→ Exercise brief: Everything in the data below is left aside except the lines from the one containing "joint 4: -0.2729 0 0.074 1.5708" through the one containing "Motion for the"; repeat those exactly.

→ Dataset extract:
★ ★ ★ ★ ★ ★ ★

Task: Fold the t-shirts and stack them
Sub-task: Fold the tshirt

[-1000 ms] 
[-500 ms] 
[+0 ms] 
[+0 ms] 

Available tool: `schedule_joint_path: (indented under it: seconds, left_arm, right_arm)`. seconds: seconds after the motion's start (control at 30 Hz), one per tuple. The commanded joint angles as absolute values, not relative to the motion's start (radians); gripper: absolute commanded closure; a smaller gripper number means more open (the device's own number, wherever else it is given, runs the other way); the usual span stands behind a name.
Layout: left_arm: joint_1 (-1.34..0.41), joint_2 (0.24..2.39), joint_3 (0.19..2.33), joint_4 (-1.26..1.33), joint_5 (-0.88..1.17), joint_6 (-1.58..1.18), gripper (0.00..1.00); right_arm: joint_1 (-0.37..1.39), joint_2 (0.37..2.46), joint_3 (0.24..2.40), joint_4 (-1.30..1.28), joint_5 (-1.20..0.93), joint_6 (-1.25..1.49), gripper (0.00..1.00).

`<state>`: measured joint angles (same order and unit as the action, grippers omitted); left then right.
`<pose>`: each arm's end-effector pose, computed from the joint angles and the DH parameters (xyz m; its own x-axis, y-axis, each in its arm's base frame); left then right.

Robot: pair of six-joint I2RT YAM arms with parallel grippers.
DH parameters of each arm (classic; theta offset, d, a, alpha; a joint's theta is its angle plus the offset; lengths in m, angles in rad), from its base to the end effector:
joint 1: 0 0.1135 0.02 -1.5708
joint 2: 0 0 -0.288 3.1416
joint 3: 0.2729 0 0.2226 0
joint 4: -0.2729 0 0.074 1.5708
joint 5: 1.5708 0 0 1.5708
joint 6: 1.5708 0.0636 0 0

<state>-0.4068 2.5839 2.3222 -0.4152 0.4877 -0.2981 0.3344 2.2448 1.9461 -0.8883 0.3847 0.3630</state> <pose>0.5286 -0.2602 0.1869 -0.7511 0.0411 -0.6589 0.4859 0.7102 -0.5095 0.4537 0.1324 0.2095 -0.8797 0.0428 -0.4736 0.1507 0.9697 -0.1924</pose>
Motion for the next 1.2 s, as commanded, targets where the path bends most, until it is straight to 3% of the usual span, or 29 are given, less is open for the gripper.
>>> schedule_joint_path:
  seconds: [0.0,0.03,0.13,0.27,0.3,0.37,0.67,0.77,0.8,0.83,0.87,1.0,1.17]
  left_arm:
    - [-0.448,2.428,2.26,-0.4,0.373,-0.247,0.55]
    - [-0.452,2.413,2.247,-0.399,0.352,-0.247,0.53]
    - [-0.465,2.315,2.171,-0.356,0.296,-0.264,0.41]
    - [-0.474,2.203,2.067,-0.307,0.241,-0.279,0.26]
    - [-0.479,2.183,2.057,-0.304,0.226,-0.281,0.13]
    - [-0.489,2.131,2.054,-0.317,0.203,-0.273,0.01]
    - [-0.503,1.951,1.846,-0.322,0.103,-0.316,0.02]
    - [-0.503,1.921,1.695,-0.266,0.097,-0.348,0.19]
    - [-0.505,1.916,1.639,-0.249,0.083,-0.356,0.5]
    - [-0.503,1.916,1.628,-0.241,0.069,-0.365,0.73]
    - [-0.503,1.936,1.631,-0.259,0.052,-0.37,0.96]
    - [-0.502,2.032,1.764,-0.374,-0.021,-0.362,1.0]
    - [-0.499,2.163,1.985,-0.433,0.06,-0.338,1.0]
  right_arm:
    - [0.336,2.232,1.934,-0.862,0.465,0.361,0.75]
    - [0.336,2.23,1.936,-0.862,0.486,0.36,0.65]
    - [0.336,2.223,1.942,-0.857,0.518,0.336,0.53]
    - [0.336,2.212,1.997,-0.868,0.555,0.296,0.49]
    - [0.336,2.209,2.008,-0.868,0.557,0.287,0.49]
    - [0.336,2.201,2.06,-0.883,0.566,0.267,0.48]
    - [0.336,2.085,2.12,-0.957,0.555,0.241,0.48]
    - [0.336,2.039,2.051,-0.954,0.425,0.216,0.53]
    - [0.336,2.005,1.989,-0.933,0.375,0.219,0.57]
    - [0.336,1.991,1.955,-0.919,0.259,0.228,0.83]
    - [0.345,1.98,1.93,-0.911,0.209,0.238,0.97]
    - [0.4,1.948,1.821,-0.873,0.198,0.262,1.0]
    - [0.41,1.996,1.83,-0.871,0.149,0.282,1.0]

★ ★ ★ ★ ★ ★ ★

→ Answer below:
joint 4: -0.2729 0 0.074 1.5708
joint 5: 1.5708 0 0 1.5708
joint 6: 1.5708 0.0636 0 0

<state>-0.4068 2.5839 2.3222 -0.4152 0.4877 -0.2981 0.3344 2.2448 1.9461 -0.8883 0.3847 0.3630</state> <pose>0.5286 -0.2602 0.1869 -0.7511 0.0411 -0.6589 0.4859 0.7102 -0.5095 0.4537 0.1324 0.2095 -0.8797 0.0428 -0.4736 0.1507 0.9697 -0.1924</pose>
Motion for the next 1.2 s, as commanded, targets where the path bends most, until it is straight to 3% of the usual span, or 29 are given, less is open for the gripper.

No more output will be given for this exercise.